Leave the pictures out and write out the rest of the listing word for word.
┄┄┄┄┄┄┄┄┄┄┄┄┄┄┄┄┄┄┄┄
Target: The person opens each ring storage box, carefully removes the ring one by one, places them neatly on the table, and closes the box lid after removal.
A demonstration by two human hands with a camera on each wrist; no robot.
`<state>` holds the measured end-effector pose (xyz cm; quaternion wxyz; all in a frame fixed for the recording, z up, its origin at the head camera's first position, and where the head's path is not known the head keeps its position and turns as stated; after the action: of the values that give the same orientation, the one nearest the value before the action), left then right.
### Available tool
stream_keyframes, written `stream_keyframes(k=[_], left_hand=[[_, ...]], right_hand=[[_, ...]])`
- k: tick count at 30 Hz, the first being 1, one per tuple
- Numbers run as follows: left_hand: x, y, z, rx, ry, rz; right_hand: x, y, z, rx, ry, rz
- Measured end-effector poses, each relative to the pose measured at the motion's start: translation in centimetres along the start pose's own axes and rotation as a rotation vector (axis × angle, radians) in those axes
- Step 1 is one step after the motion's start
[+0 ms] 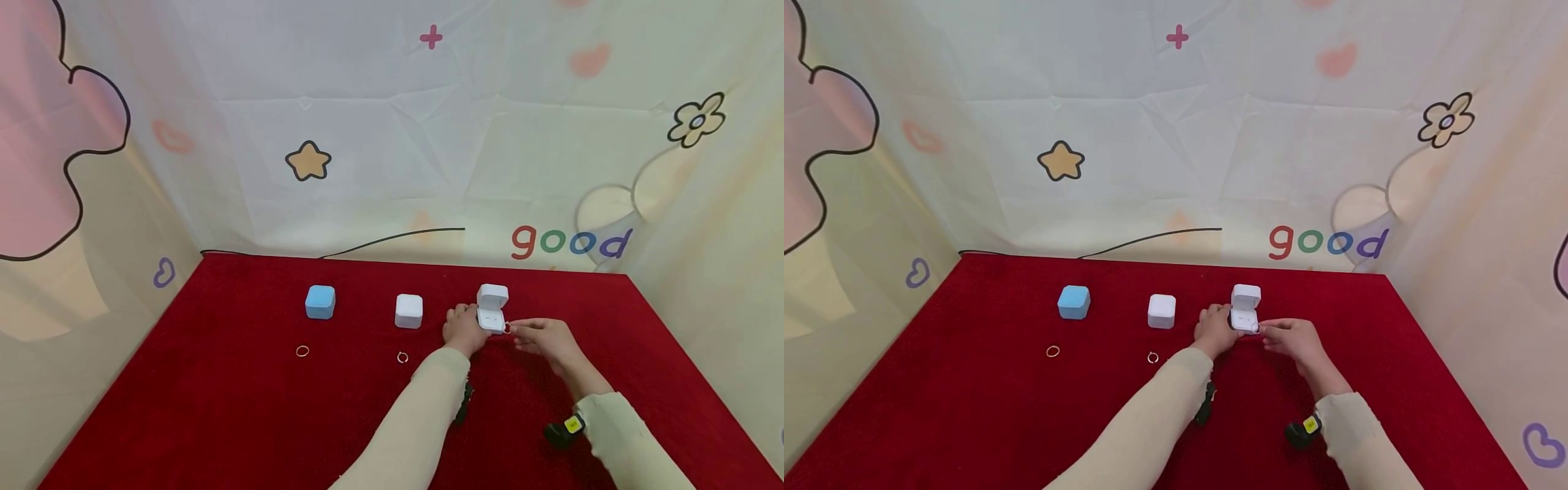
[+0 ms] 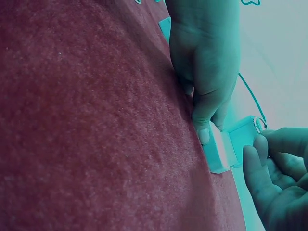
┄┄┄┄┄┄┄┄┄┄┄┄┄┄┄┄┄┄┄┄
Finished task:
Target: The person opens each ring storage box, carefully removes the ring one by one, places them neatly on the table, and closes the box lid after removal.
A demonstration by two human hands with a camera on each wrist; no robot.
`<state>` holds the measured end-effector pose (xyz cm; quaternion wxyz; all in a frame fixed for the recording, z up, its origin at the head camera's first position, and where the head's path is not known the head keeps its position and turns as stated; after the action: of the values that give the same orientation, the one nearest the value before the action), left then right.
### Available tool
stream_keyframes, written `stream_keyframes(k=[_], left_hand=[[_, ...]], right_hand=[[_, ...]])`
- k: tick count at 30 Hz, the first being 1, one per tuple
- Numbers run as follows: left_hand: x, y, z, rx, ry, rz; right_hand: x, y, z, rx, ry, rz
- Measured end-effector poses, each relative to the pose measured at the motion's start: translation in centimetres along the start pose's own axes and rotation as a rotation vector (axis × angle, radians) in those axes
- Step 1 is one step after the motion's start
[+0 ms] 
[+0 ms] 

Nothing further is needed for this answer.